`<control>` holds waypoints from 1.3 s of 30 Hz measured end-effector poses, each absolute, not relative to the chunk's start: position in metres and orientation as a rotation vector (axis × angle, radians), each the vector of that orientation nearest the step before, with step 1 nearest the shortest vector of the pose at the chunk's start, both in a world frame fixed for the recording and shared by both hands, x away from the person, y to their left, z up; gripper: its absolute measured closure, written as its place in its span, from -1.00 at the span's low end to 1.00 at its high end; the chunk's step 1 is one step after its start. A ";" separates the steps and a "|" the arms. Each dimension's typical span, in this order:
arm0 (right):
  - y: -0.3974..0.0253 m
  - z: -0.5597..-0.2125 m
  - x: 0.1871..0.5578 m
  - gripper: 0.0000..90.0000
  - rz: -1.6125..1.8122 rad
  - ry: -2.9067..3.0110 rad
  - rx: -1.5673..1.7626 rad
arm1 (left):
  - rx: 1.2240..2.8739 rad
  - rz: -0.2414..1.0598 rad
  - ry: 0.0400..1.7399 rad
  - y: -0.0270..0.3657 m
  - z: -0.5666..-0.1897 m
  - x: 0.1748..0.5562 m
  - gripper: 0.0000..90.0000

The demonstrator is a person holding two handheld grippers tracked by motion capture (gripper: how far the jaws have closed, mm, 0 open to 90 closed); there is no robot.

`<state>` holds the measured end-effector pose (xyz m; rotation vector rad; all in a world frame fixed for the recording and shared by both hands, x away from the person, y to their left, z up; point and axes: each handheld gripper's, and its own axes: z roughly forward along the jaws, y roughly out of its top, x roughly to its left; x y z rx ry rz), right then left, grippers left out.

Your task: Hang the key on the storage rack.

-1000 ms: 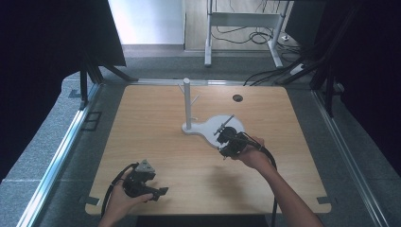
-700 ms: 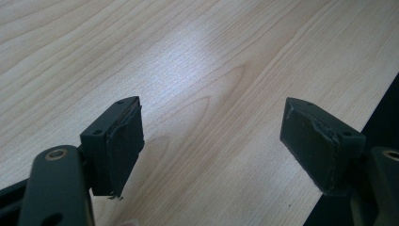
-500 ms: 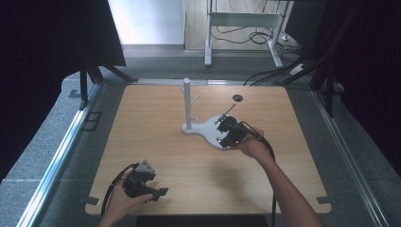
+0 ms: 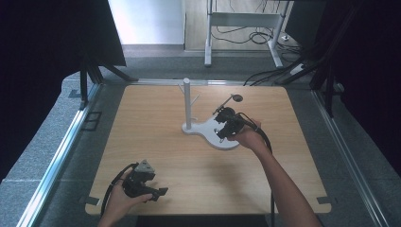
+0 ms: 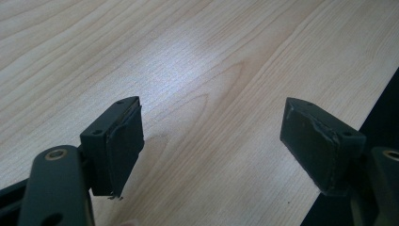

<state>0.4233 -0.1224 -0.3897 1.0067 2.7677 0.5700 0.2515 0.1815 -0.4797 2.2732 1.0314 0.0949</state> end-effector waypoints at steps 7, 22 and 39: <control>-0.116 -0.385 0.432 0.87 0.573 2.767 1.013 | 2.270 0.095 1.032 0.182 -0.479 0.251 -0.50; -0.110 -0.376 0.448 0.87 0.596 2.745 1.049 | 2.269 0.100 1.026 0.183 -0.478 0.251 -0.50; -0.100 -0.371 0.465 0.87 0.638 2.742 1.055 | 2.262 0.104 1.026 0.185 -0.477 0.251 -0.50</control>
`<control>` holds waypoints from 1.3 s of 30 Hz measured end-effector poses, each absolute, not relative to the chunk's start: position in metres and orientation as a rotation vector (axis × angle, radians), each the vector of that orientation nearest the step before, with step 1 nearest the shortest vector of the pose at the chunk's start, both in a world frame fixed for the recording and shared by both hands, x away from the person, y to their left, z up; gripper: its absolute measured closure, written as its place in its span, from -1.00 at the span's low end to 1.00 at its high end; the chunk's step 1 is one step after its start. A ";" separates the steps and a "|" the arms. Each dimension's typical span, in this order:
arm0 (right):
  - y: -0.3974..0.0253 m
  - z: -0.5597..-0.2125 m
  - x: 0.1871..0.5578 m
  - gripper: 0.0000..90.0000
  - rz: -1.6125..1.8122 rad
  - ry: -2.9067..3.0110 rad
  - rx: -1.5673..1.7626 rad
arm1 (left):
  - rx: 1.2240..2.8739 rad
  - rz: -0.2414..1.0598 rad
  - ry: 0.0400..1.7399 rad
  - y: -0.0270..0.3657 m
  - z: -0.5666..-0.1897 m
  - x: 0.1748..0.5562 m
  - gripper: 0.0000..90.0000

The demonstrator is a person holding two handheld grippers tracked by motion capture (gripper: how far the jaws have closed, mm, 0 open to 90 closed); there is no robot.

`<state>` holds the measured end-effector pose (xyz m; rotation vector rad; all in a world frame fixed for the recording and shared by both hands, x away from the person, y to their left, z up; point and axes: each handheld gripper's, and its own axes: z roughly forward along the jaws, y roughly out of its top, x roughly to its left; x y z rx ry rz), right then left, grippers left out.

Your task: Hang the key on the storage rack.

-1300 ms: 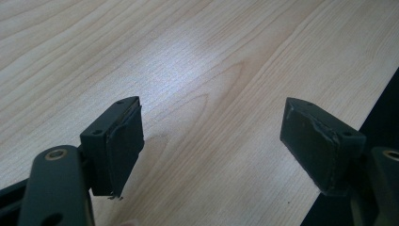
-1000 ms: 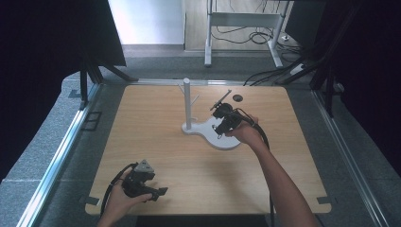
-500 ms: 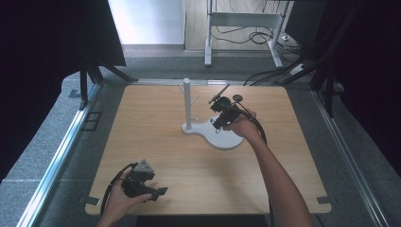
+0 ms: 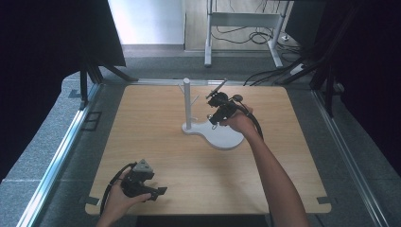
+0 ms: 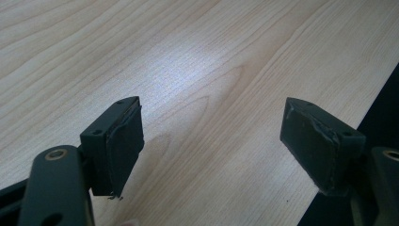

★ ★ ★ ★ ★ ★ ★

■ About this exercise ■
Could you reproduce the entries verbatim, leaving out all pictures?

■ Answer for this exercise ■
`<control>` holds waypoints from 1.3 s of 30 Hz measured end-effector poses, each absolute, not relative to the chunk's start: position in metres and orientation as a rotation vector (axis × angle, radians), each the vector of that orientation nearest the step before, with step 1 nearest the shortest vector of the pose at the chunk's start, both in a world frame fixed for the recording and shared by both hands, x away from the person, y to their left, z up; gripper: its absolute measured closure, written as its place in its span, from -1.00 at the span's low end to 1.00 at its high end; the chunk's step 1 is one step after its start. A ";" separates the steps and a "|" the arms. Each dimension's typical span, in this order:
arm0 (right):
  - y: -0.3974..0.0253 m
  - z: -0.5597..-0.2125 m
  - x: 0.1871..0.5578 m
  - gripper: 0.0000..90.0000
  - rz: -1.6125..1.8122 rad
  - ry: -2.9067..3.0110 rad
  - rx: -1.5673..1.7626 rad
arm1 (left):
  - rx: 1.2240..2.8739 rad
  - rz: -0.2414..1.0598 rad
  - ry: 0.0400..1.7399 rad
  - y: -0.0270..0.3657 m
  - z: -0.5666..-0.1897 m
  - x: 0.1748..0.5562 m
  - gripper: 0.0000..90.0000

The demonstrator is a person holding two handheld grippers tracked by motion capture (gripper: how far the jaws have closed, mm, 0 open to 90 closed); there is no robot.

`<state>` holds the measured end-effector pose (xyz m; rotation vector rad; all in a world frame fixed for the recording and shared by both hands, x away from the person, y to their left, z up; point and axes: each handheld gripper's, and its own axes: z roughly forward along the jaws, y roughly out of its top, x roughly to its left; x y z rx ry rz), right then left, grippers left out.

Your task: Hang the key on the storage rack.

-1000 ms: 
-700 ms: 
-500 ms: 
+0 ms: 
+0 ms: 

<state>0.4233 -0.1224 -0.3897 1.0067 2.7677 0.5700 0.2515 0.1815 -0.4797 2.2732 1.0314 0.0949</state> end-effector waypoints at steps 7, 22 and 39: <control>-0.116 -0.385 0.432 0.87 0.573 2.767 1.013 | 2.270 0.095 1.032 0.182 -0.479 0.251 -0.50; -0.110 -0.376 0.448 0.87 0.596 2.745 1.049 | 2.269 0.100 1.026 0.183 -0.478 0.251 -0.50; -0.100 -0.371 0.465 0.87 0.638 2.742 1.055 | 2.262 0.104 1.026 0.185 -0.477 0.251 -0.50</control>
`<control>` holds waypoints from 1.3 s of 30 Hz measured end-effector poses, each absolute, not relative to the chunk's start: position in metres and orientation as a rotation vector (axis × angle, radians), each the vector of that orientation nearest the step before, with step 1 nearest the shortest vector of the pose at the chunk's start, both in a world frame fixed for the recording and shared by both hands, x away from the person, y to their left, z up; gripper: its absolute measured closure, written as its place in its span, from -1.00 at the span's low end to 1.00 at its high end; the chunk's step 1 is one step after its start. A ";" separates the steps and a "|" the arms. Each dimension's typical span, in this order:
arm0 (right):
  - y: -0.3974..0.0253 m
  - z: -0.5597..-0.2125 m
  - x: 0.1871..0.5578 m
  - gripper: 0.0000..90.0000
  - rz: -1.6125..1.8122 rad
  - ry: -2.9067..3.0110 rad
  - rx: -1.5673..1.7626 rad
arm1 (left):
  - rx: 1.2240..2.8739 rad
  - rz: -0.2414..1.0598 rad
  - ry: 0.0400..1.7399 rad
  - y: -0.0270..0.3657 m
  - z: -0.5666..-0.1897 m
  - x: 0.1748..0.5562 m
  - gripper: 0.0000..90.0000

The demonstrator is a person holding two handheld grippers tracked by motion capture (gripper: how far the jaws have closed, mm, 0 open to 90 closed); there is no robot.

`<state>` holds the measured end-effector pose (xyz m; rotation vector rad; all in a world frame fixed for the recording and shared by both hands, x away from the person, y to their left, z up; point and axes: each handheld gripper's, and its own axes: z roughly forward along the jaws, y roughly out of its top, x roughly to its left; x y z rx ry rz), right then left, grippers left out.

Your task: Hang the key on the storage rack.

-1300 ms: 
-1000 ms: 
-500 ms: 
+0 ms: 
+0 ms: 

This exercise requires no further work.